Originally Posted by *Smithie*
Oh, what a load of hooey. I never speak about the people AT THE NEXT TABLE unless I'm willing to accept the possibility of being overheard. I doubt anybody else here does either. What a cop-out.

O-kaaaaaaaaaaaaaaaaaaaaaaaay. Moving right along.


----------



## allgirls (Apr 16, 2004)

Quote:


Originally Posted by *Smithie*
Oh, what a load of hooey. I never speak about the people AT THE NEXT TABLE unless I'm willing to accept the possibility of being overheard. I doubt anybody else here does either. What a cop-out.


Not sure what you mean by this exactly or what you are referring to but I think the OP did probably know there might be consequences(sorry to speak for you OP, correct me if I am wrong) though she didn't expect them to be so extreme. I think she was just venting to us about it. I think she was more disturbed that people were supporting spanking and that it's so prevalent that everyone in the place was pro-spanking...That was very disturbing about this incident.
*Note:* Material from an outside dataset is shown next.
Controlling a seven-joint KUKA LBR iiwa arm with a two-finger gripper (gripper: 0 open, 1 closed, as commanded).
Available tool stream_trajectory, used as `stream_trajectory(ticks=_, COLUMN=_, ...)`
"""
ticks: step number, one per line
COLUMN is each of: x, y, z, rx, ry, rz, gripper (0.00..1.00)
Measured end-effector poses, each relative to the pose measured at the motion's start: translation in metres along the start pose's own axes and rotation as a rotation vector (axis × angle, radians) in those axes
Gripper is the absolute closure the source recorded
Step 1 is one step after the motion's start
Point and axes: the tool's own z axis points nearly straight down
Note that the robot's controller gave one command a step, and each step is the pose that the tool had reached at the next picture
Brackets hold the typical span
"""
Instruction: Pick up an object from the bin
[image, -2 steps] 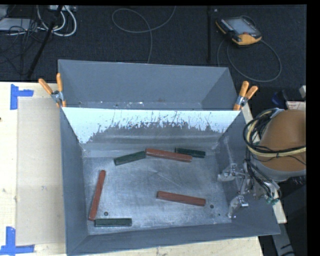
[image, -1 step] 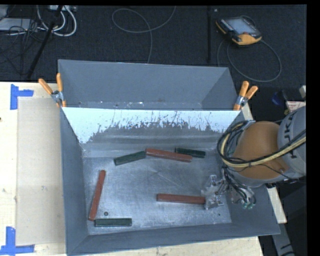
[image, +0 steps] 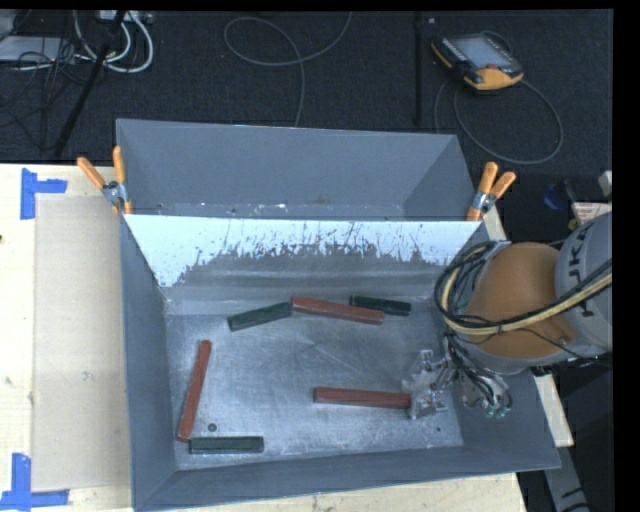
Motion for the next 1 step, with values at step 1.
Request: stream_trajectory(ticks=1, x=-0.0103, y=0.0087, z=-0.1386, rx=-0.001, ry=0.006, rz=-0.025, gripper=1.00)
Isn't that really what is disturbing about the OP..the fact that spanking was so acceptable and she was the lone voice of dissent.

It's really really sad...I dont' really think that the dad went home and spanked teh kid more because of this...because they think they were proven right.
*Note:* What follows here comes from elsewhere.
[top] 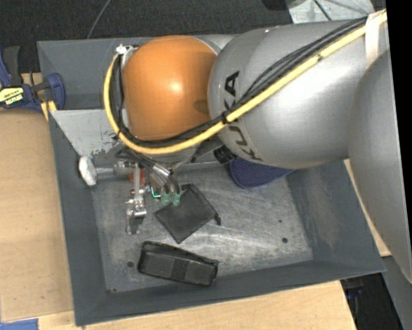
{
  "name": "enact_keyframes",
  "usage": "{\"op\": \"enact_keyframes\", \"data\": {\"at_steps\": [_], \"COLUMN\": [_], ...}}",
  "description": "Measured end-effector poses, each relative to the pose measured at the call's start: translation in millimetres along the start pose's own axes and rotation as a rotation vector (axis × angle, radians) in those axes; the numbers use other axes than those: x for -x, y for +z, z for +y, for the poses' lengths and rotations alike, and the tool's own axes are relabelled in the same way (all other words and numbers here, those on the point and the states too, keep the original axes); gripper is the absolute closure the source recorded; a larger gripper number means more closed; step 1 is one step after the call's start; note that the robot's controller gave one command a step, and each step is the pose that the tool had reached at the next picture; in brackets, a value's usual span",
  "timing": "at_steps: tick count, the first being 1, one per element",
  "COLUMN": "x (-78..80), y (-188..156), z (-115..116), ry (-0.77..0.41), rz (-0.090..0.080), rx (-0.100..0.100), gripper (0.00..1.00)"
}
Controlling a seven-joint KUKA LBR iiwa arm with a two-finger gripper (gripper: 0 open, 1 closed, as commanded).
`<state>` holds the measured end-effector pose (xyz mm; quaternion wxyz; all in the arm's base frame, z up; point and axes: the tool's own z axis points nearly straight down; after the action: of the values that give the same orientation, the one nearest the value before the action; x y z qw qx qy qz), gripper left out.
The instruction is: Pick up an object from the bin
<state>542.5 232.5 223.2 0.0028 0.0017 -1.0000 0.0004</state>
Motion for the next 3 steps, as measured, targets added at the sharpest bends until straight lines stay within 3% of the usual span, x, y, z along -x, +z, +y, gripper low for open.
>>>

However if a bunch of people had stood up and supported the OP against the spankers then I would be concerned that teh parents would take their anger out on the kids later in private. In this case the spankers were supported and thus probably actually feel better about their choice to spank than before.

and that really really saddens me


----------



## Smithie (Dec 4, 2003)

Right along to what? The part where outcomes don't matter, as long as our ideology is upheld, in public, at the exact moment of the offense, in a "normal tone of voice?"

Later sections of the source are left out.